Department of Pulmonary Medicine, Erasmus MC, Rotterdam, The Netherlands.
VIB Center for Inflammation Research, VIB, Ghent, Belgium.
Clin Exp Allergy. 2018 Dec;48(12):1705-1714. doi: 10.1111/cea.13262. Epub 2018 Sep 27.

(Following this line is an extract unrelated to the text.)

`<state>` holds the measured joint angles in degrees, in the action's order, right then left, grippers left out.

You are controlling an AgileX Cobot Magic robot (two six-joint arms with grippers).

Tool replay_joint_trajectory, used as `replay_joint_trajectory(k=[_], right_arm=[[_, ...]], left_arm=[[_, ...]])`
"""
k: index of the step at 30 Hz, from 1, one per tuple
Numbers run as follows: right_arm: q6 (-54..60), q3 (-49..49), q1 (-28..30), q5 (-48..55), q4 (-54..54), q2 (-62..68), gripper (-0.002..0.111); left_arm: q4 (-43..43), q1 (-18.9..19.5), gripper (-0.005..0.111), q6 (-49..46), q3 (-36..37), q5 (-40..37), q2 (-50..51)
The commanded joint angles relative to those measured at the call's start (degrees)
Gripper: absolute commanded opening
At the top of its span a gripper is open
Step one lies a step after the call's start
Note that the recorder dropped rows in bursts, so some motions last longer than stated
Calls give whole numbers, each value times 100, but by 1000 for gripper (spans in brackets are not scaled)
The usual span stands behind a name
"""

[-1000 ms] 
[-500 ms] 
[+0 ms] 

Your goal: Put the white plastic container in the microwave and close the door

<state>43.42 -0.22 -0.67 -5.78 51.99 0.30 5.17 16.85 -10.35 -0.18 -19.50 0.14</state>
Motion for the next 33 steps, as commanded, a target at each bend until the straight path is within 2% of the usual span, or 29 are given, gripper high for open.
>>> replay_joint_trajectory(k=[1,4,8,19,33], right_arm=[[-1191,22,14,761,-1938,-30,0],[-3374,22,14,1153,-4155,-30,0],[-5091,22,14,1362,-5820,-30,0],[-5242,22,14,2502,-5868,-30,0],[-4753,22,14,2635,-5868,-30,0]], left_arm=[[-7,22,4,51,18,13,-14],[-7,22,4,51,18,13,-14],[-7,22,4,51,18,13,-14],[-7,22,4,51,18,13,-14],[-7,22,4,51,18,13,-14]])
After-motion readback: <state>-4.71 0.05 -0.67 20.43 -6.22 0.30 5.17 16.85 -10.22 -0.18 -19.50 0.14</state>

Asthma is a heterogeneous disease of the airways that involves several types of granulocytic inflammation. Recently, we have shown that the activation status of myeloid cells regulated by TNFAIP3/A20 is a crucial determinant of eosinophilic or neutrophilic airway inflammation. However, whether neutrophilic inflammation observed in this model is dependent on IL-17 remains unknown.
In this study, we investigated whether IL-17RA-signalling is essential for eosinophilic or neutrophilic inflammation in house dust mite (HDM)-driven airway inflammation.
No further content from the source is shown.